- _Exercise goal_:
The string "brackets" may appear in lines of the listing. Report each line where it does.

- _Data shown_:
|---|

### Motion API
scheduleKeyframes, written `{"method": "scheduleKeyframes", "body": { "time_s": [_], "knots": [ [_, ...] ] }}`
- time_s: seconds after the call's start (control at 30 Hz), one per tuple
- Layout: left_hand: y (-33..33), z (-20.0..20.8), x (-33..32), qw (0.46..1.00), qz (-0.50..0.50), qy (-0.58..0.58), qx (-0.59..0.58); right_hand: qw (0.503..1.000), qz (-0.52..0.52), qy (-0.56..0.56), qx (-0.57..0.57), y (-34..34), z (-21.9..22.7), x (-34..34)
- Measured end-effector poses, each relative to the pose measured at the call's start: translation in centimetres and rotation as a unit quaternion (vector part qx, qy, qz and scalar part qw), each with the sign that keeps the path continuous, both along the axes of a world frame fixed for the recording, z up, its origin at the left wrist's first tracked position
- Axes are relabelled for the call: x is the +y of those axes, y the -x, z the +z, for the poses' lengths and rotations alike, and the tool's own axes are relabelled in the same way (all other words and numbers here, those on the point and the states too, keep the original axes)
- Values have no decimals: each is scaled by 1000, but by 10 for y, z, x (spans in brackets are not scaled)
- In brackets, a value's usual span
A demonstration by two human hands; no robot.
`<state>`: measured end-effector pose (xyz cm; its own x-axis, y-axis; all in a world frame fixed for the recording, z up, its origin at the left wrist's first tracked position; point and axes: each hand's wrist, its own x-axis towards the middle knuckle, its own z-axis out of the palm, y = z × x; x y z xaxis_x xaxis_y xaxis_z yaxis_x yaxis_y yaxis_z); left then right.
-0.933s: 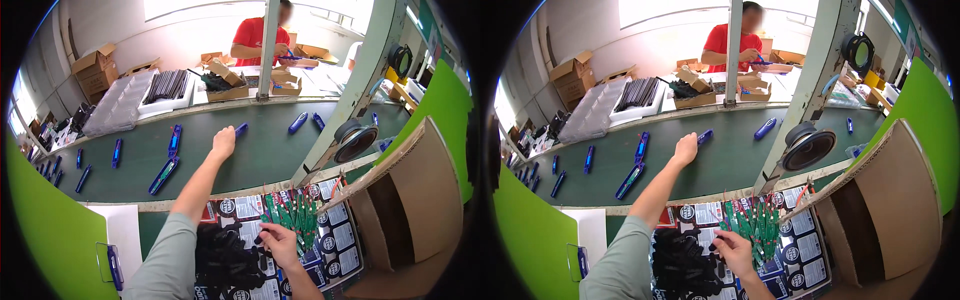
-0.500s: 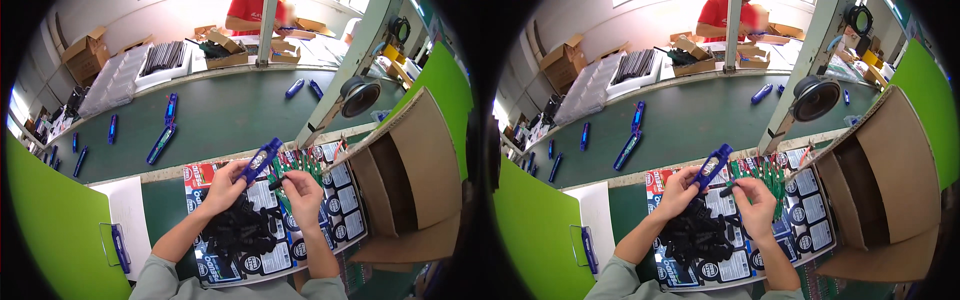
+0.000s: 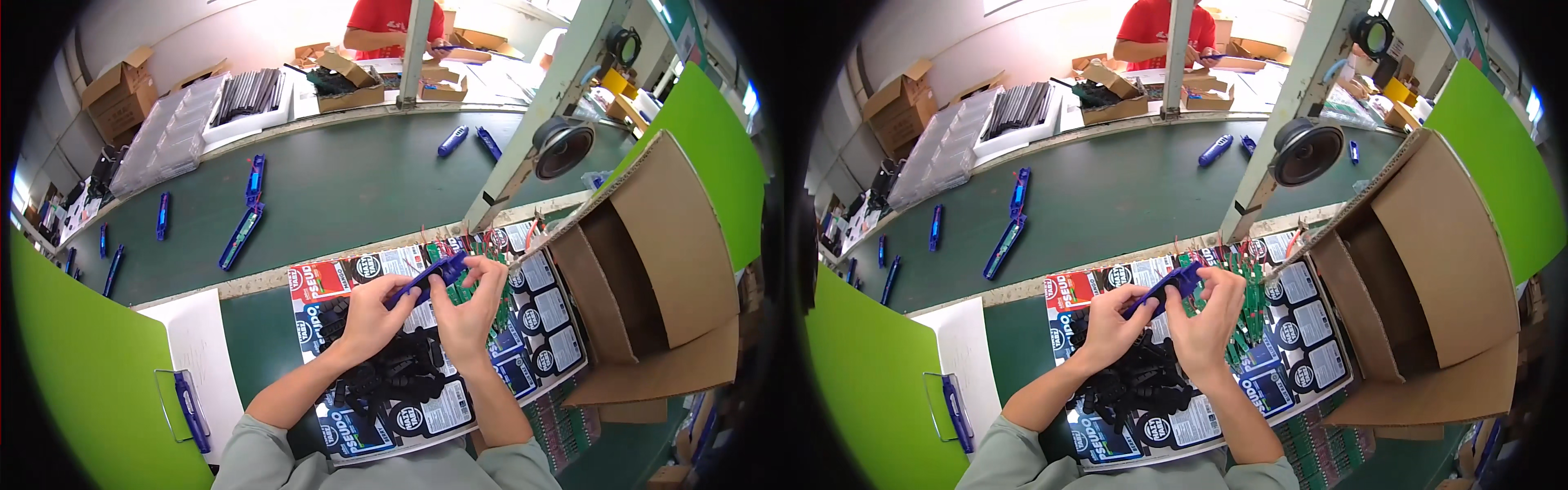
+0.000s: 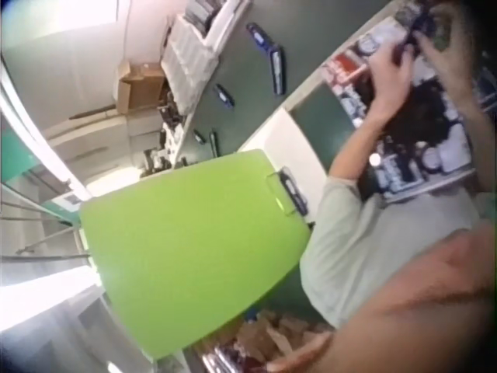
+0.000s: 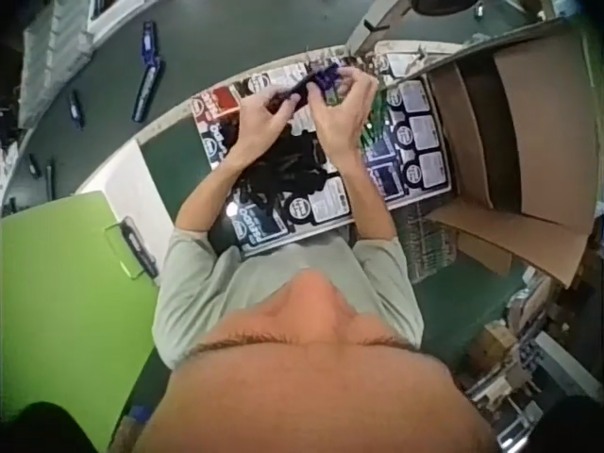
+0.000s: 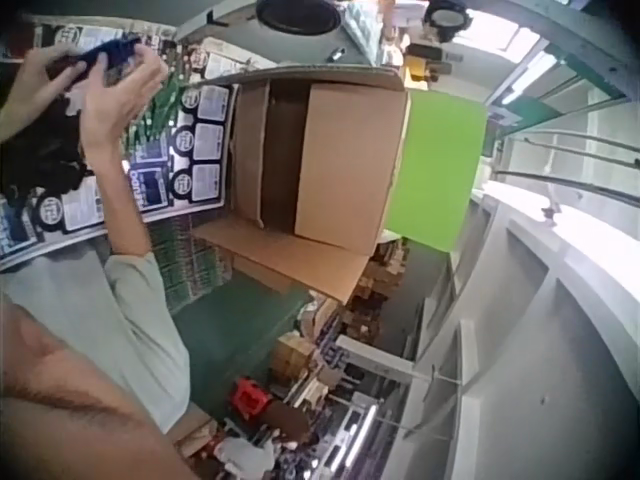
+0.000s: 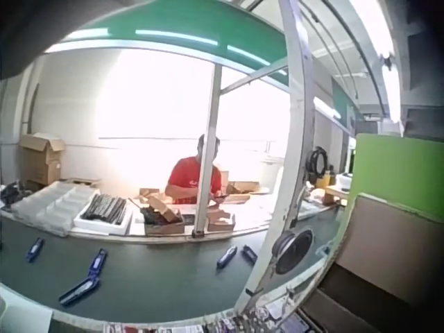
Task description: Insert circuit boards and components into plastic housing on an assembly line.
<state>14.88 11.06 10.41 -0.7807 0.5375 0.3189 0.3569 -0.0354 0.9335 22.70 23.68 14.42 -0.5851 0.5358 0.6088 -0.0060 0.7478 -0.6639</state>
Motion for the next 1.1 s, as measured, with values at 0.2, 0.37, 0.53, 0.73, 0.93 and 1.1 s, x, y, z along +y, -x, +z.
{"method": "scheduleKeyframes", "body": {
  "time_s": [0.2, 0.37, 0.53, 0.73, 0.93, 1.1],
  "knots": [
    [-2, 12, -3, 986, 58, 9, 159, 938, 151, 313, -18, 0, -11, 22],
    [5, 10, -6, 1000, 17, 22, 6, 921, 195, 336, -33, -22, -13, 62],
    [14, 10, -6, 993, -16, -42, -113, 982, 24, 46, -182, -31, -36, 119],
    [10, 14, -7, 995, -9, -23, -100, 941, -33, -93, -325, -17, -39, 107],
    [12, 5, -4, 993, -18, -17, -115, 949, -10, -114, -295, -20, -33, 109],
    [11, -2, -1, 974, -68, -30, -216, 987, -2, -125, -102, -31, 23, 69]
  ]
}}
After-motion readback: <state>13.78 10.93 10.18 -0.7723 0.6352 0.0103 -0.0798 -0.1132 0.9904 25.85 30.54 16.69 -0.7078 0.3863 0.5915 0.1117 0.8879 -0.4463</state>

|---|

- _Task result_:
- Values have no decimals: each is scaled by 1000, but by 10 for y, z, x (spans in brackets are not scaled)
- In brackets, a value's usual span

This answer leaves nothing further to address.